### Description of the task
Which of the lines below mention the word "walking"? Pull each one out.
(Exercise data)
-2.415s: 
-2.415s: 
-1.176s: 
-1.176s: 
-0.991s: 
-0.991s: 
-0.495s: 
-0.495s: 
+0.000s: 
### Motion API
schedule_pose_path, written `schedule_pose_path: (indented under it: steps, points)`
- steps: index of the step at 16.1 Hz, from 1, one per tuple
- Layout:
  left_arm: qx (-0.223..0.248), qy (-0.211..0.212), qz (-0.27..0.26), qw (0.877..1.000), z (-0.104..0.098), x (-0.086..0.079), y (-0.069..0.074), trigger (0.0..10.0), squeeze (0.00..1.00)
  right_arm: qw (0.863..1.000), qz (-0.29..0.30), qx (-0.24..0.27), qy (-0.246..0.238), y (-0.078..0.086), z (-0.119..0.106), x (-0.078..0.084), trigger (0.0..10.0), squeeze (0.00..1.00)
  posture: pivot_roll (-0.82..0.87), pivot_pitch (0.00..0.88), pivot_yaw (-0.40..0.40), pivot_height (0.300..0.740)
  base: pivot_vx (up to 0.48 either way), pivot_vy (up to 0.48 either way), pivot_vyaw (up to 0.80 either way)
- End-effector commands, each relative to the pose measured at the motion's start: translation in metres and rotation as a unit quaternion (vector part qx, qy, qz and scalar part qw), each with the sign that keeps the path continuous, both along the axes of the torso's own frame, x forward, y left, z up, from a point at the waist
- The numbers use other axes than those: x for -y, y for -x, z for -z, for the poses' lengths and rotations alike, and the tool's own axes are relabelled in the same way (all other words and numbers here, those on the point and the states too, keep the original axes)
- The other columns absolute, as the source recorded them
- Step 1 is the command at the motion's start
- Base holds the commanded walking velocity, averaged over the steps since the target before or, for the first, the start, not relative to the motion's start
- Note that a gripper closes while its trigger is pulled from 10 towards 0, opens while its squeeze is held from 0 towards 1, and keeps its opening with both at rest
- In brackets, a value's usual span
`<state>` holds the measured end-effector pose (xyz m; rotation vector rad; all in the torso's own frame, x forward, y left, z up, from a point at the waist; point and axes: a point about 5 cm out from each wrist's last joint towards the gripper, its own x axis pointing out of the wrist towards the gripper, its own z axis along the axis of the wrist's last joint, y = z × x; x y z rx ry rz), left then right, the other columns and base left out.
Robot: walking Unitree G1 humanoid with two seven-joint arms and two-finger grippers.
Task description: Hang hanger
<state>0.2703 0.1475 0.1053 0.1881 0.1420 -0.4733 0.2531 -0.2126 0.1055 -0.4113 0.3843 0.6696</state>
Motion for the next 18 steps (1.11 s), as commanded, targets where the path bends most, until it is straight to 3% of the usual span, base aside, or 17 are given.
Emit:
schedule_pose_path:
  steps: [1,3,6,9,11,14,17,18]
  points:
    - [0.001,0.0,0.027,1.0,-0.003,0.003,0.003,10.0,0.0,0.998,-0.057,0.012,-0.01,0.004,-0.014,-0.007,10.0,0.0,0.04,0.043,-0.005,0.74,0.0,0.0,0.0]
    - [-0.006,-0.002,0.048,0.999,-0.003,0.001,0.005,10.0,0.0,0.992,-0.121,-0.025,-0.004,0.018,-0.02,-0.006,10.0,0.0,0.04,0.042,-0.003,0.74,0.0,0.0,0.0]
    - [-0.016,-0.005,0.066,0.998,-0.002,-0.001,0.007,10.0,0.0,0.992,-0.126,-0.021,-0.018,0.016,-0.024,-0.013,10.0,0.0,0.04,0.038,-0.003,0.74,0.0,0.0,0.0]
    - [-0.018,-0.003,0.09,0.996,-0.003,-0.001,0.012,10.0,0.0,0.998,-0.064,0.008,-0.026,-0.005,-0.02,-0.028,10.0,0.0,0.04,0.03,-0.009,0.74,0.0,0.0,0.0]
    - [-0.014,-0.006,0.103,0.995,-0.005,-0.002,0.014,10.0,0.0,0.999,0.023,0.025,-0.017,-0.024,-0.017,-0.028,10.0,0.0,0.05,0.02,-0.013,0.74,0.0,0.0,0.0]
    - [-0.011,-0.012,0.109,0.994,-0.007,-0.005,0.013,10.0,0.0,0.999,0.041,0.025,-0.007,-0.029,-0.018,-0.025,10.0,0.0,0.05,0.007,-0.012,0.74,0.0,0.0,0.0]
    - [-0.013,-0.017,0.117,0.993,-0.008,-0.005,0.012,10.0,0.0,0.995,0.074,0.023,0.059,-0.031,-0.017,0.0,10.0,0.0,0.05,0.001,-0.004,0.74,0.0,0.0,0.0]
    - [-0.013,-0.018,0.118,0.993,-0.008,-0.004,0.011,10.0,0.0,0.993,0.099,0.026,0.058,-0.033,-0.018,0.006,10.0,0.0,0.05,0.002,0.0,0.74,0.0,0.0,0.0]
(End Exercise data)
### Result
- Base holds the commanded walking velocity, averaged over the steps since the target before or, for the first, the start, not relative to the motion's start
Robot: walking Unitree G1 humanoid with two seven-joint arms and two-finger grippers.

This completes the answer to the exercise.